Requirement ::
The listing below contains a span that opens with the line containing "[[366, 408], [421, 99], [172, 44]]" and closes with the line containing "An annotation job". Return that span exactly.

Source data ::
_ _ _ _ _

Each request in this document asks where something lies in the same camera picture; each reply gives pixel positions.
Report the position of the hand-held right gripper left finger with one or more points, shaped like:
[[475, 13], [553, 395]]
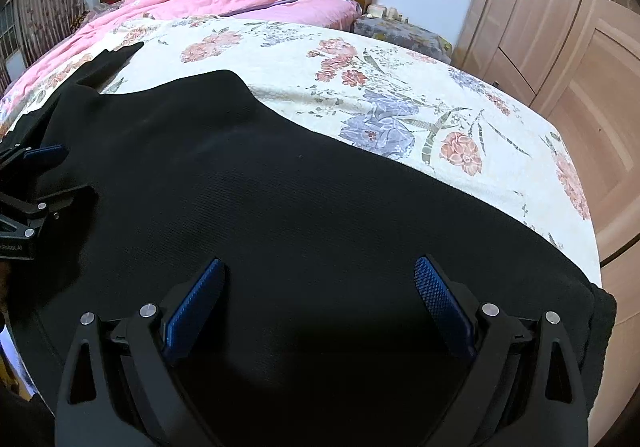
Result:
[[192, 307]]

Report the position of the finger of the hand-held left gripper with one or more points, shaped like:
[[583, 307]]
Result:
[[45, 209], [45, 154]]

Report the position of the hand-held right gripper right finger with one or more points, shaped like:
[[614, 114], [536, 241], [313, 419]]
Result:
[[442, 307]]

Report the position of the black pants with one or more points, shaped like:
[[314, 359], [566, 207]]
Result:
[[280, 207]]

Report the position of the patterned curtain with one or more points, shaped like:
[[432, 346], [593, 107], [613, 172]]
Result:
[[45, 2]]

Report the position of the floral cream blanket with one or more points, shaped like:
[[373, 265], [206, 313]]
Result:
[[380, 92]]

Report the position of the nightstand with floral cover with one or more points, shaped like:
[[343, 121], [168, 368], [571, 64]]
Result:
[[405, 34]]

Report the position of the small items on nightstand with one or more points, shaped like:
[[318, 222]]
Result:
[[382, 12]]

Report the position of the light wooden wardrobe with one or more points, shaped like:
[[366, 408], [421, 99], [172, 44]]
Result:
[[540, 12]]

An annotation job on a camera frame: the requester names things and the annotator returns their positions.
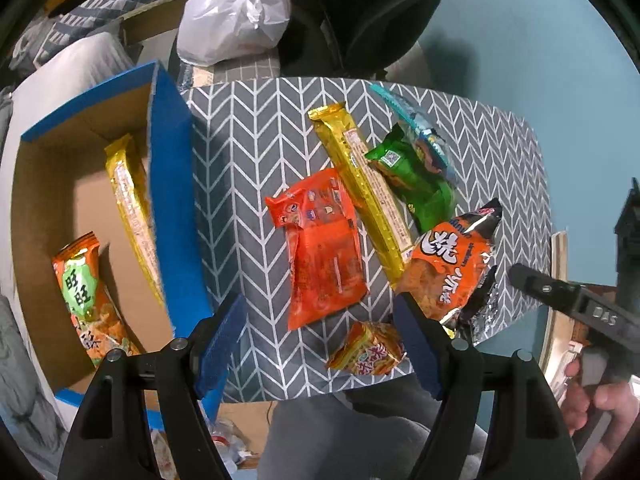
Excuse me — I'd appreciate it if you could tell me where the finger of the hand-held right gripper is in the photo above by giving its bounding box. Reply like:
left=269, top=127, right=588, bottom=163
left=509, top=263, right=587, bottom=317

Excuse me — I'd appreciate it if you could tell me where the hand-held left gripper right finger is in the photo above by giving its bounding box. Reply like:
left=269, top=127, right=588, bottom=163
left=392, top=291, right=583, bottom=480

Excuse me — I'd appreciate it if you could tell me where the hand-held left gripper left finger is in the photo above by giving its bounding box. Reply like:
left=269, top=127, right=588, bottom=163
left=57, top=292, right=248, bottom=480

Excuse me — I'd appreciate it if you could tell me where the small orange snack packet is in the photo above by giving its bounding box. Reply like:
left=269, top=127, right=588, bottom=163
left=326, top=321, right=407, bottom=377

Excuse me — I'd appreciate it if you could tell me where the orange and black chips bag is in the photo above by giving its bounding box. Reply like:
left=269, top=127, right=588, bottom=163
left=394, top=197, right=503, bottom=342

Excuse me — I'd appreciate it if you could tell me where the red-orange snack packet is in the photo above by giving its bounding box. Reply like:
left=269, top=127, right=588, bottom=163
left=264, top=167, right=370, bottom=332

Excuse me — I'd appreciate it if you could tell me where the long yellow snack packet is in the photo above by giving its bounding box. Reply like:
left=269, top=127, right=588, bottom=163
left=306, top=101, right=417, bottom=287

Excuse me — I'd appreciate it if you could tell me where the teal snack packet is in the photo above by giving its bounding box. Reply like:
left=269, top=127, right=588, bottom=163
left=369, top=83, right=457, bottom=181

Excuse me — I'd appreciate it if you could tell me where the blue cardboard box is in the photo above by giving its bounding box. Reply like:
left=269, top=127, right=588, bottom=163
left=10, top=60, right=216, bottom=431

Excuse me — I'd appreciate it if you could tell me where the person's right hand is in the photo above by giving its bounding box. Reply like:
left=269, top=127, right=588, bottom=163
left=564, top=359, right=640, bottom=480

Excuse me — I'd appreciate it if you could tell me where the clear plastic bottle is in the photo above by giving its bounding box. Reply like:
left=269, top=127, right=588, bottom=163
left=209, top=419, right=257, bottom=467

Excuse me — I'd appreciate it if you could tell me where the orange and green snack packet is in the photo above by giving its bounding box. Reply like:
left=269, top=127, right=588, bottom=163
left=51, top=231, right=144, bottom=372

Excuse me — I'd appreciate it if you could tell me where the grey herringbone tablecloth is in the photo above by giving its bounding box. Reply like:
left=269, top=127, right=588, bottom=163
left=180, top=76, right=554, bottom=404

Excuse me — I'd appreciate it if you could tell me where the grey grid-pattern mat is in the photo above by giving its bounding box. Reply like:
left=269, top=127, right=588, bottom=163
left=176, top=52, right=282, bottom=92

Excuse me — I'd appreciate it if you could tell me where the grey pillow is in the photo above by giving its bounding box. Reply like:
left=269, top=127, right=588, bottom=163
left=12, top=32, right=138, bottom=128

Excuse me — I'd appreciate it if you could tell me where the black office chair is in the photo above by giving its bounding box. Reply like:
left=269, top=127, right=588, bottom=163
left=249, top=0, right=474, bottom=81

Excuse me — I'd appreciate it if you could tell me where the white plastic bag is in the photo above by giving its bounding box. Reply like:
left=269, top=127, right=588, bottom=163
left=176, top=0, right=292, bottom=67

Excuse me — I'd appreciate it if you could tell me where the striped grey blanket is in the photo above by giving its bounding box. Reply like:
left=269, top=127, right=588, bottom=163
left=10, top=0, right=197, bottom=70

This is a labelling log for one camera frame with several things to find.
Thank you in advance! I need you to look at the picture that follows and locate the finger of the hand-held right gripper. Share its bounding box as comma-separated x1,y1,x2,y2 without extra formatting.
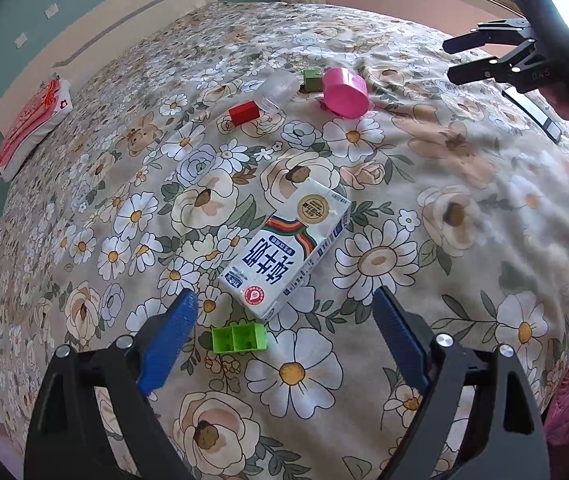
443,17,535,54
447,40,555,93

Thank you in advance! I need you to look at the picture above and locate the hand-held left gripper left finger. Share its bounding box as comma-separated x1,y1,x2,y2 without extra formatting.
23,287,200,480

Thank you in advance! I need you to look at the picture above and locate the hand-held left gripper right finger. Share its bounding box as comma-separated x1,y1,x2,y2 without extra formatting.
371,285,551,480

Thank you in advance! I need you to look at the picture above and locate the white milk carton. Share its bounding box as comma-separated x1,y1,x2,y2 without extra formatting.
218,180,352,322

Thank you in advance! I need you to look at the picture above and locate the clear plastic cup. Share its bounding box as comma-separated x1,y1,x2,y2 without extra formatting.
257,70,297,113

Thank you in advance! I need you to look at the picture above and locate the red block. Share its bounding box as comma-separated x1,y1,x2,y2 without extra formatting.
228,101,260,125

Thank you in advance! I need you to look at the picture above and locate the person's right hand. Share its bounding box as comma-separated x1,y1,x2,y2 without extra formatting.
539,80,569,123

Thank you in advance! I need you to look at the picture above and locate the black smartphone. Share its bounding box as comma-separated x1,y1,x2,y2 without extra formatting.
501,85,562,143

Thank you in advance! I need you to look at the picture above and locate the lime green open block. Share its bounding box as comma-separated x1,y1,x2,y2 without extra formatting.
212,323,269,356

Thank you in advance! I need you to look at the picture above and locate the pink plastic cup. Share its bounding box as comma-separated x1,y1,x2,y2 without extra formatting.
320,66,370,118

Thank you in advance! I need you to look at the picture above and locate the floral bed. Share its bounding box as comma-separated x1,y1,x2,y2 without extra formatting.
0,0,569,480

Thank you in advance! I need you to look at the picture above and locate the dark green block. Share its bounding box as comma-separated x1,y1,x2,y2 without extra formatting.
301,67,324,93

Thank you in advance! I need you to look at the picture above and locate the red and white pillow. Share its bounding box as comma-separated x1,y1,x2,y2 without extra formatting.
0,81,74,183

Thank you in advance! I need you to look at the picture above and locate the folded red patterned blanket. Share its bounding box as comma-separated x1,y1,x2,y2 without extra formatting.
0,78,64,170

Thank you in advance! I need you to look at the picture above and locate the cream bed headboard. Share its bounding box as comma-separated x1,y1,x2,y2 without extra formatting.
0,0,218,137

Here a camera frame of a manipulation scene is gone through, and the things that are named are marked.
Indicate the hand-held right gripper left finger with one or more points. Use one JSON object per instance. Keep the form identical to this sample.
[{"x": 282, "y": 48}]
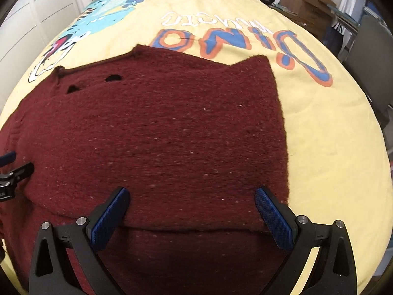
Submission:
[{"x": 109, "y": 216}]

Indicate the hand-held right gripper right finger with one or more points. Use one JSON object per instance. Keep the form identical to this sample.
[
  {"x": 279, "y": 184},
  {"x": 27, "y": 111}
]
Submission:
[{"x": 274, "y": 218}]

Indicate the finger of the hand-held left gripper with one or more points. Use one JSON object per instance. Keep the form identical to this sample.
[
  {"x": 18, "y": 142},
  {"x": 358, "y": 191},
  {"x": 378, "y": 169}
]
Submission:
[
  {"x": 20, "y": 171},
  {"x": 6, "y": 157}
]

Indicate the dark red towel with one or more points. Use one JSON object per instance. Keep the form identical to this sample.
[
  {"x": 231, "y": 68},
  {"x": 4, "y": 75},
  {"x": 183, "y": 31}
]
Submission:
[{"x": 153, "y": 144}]

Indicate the yellow printed blanket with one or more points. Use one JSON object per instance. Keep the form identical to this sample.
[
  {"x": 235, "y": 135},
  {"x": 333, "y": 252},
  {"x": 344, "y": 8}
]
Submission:
[{"x": 322, "y": 159}]

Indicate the white wardrobe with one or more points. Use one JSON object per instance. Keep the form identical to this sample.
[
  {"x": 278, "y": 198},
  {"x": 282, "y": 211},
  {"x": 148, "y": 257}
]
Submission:
[{"x": 30, "y": 21}]

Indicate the grey chair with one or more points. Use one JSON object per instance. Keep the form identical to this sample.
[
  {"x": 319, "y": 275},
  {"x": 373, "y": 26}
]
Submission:
[{"x": 368, "y": 67}]

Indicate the dark bag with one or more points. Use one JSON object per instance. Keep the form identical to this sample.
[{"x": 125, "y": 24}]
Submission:
[{"x": 334, "y": 40}]

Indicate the wooden drawer cabinet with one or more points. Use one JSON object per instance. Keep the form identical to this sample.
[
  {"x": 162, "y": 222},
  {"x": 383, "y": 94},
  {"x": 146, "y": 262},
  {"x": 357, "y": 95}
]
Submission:
[{"x": 307, "y": 6}]

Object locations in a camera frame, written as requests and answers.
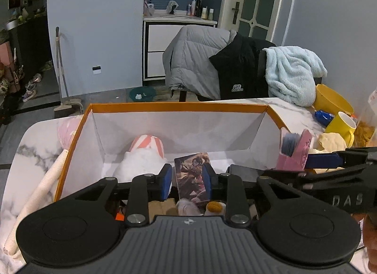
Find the pink card box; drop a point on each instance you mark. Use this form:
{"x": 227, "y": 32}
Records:
{"x": 294, "y": 153}

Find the white vanity cabinet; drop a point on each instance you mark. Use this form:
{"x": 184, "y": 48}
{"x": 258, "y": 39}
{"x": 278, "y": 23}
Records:
{"x": 159, "y": 47}

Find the black jacket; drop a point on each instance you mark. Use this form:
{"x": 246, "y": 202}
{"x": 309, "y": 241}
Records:
{"x": 238, "y": 67}

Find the wall socket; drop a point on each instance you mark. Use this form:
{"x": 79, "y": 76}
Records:
{"x": 96, "y": 70}

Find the illustrated card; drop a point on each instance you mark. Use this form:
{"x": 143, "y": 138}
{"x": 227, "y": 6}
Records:
{"x": 193, "y": 176}

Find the pair of shoes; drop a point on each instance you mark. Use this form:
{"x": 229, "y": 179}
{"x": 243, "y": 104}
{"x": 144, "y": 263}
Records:
{"x": 31, "y": 88}

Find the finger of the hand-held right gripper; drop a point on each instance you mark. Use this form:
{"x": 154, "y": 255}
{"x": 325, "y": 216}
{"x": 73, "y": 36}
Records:
{"x": 338, "y": 179}
{"x": 321, "y": 160}

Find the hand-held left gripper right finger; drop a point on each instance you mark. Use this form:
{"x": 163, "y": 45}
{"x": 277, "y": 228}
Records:
{"x": 208, "y": 180}

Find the light blue fleece towel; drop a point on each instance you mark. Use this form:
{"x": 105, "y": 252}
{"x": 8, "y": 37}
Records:
{"x": 291, "y": 73}

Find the white plastic bag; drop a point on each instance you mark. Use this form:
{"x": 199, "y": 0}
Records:
{"x": 373, "y": 97}

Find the grey puffer jacket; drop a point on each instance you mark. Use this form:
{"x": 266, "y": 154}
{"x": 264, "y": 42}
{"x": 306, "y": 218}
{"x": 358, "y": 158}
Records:
{"x": 191, "y": 56}

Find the yellow bowl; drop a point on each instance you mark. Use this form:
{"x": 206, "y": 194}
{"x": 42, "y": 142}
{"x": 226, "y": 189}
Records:
{"x": 330, "y": 100}

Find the broom and dustpan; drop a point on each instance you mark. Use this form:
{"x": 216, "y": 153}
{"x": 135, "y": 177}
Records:
{"x": 60, "y": 67}

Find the pink headed cream stick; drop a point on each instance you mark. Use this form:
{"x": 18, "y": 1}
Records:
{"x": 44, "y": 185}

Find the green basin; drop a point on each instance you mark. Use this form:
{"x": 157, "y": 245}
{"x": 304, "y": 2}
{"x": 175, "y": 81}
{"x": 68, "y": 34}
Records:
{"x": 143, "y": 95}

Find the duck plush toy blue shirt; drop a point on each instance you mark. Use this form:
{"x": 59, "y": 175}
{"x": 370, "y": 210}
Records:
{"x": 216, "y": 206}

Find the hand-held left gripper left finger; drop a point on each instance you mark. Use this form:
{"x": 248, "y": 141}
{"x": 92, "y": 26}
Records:
{"x": 167, "y": 181}

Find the orange cardboard box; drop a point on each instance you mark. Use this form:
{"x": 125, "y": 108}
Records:
{"x": 176, "y": 126}

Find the white black-eared plush toy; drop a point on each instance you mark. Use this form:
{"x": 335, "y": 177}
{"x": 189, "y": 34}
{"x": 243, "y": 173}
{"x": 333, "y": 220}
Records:
{"x": 138, "y": 159}

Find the yellow cup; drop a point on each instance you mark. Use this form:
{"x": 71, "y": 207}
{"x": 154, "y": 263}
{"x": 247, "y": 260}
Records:
{"x": 340, "y": 128}

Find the cream cloth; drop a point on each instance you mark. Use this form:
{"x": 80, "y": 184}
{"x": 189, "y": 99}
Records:
{"x": 332, "y": 142}

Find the glass panel door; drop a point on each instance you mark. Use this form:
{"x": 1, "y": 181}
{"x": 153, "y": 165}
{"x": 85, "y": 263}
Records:
{"x": 259, "y": 0}

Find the blue packet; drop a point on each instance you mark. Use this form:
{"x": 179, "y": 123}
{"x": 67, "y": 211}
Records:
{"x": 324, "y": 116}

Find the golden snack bag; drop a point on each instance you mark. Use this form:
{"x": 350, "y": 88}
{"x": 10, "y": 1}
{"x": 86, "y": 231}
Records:
{"x": 365, "y": 132}

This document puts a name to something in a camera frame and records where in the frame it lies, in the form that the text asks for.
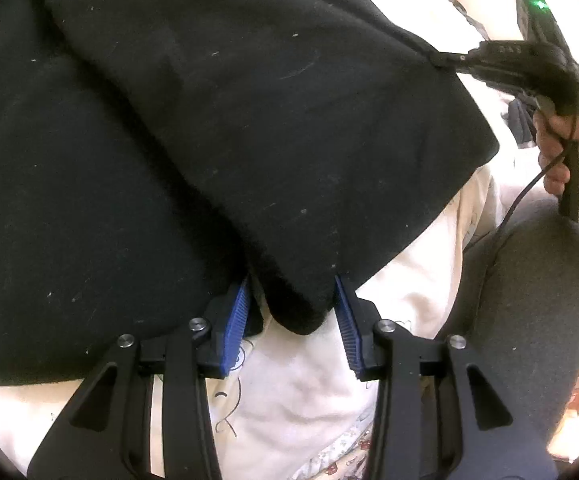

_ _ _ _ _

Answer for this exercise ::
[[366, 408], [421, 99], [172, 44]]
Result:
[[540, 12]]

An annotation job on a camera frame: the requester names things and the annotator returns their positions.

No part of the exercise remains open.